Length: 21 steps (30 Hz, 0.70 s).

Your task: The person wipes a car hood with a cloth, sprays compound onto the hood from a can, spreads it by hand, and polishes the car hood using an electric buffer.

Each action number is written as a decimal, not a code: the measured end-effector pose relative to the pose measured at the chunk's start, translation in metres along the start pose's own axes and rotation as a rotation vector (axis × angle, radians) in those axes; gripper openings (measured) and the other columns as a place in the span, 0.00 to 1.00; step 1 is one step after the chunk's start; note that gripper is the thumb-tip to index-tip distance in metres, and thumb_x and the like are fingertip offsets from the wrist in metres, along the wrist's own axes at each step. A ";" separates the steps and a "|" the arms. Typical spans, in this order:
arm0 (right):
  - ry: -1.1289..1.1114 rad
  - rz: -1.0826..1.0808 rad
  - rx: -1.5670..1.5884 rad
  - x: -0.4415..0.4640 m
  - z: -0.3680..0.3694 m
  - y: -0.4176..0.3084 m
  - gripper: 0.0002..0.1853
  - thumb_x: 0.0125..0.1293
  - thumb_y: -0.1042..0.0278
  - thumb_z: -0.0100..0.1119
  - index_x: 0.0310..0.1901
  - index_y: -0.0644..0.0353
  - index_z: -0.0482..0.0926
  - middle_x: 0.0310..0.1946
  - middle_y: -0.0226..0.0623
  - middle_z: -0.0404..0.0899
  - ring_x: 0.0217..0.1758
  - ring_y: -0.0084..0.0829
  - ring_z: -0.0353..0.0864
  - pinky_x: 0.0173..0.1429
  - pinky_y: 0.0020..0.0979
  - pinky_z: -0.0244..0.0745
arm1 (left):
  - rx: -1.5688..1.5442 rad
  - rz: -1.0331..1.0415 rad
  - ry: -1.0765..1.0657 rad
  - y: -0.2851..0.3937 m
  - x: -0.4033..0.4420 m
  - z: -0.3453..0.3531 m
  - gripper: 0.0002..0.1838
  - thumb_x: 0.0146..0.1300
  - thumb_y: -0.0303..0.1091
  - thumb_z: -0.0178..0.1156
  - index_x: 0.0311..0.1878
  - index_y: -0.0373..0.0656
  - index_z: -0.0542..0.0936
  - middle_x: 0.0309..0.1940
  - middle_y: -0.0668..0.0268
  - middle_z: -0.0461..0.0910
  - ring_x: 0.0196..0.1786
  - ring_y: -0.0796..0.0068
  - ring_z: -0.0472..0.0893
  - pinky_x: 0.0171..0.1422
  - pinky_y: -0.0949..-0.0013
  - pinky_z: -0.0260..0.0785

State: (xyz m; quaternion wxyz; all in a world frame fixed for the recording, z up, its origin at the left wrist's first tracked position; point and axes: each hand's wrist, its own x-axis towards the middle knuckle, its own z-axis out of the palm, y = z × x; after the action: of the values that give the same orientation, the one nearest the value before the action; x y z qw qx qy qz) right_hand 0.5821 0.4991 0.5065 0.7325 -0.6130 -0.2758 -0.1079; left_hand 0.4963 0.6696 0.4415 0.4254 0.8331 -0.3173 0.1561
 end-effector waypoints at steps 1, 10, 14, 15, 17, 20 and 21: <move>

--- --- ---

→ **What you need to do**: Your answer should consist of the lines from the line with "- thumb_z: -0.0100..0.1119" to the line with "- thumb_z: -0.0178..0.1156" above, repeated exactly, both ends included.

→ **Exercise result**:
  - thumb_z: -0.0100..0.1119
  - index_x: 0.0310..0.1901
  - index_y: -0.0644..0.0353
  - index_z: -0.0482..0.0926
  - middle_x: 0.0310..0.1946
  - middle_y: -0.0226..0.0623
  - middle_z: -0.0404..0.0899
  - ring_x: 0.0217..0.1758
  - ring_y: -0.0084..0.0829
  - ring_z: -0.0353..0.0864
  - pinky_x: 0.0173..0.1429
  - pinky_y: 0.0020..0.0979
  - pinky_z: -0.0244..0.0745
arm1 (left):
  - rx: -1.5688..1.5442 rad
  - rz: -1.0331..1.0415 rad
  - ry: -1.0765..1.0657 rad
  - y: -0.2851..0.3937 m
  - x: -0.4033..0.4420 m
  - z: -0.3453..0.3531 m
  - gripper: 0.0002..0.1838
  - thumb_x: 0.0146..0.1300
  - thumb_y: -0.0303..0.1091
  - thumb_z: -0.0178..0.1156

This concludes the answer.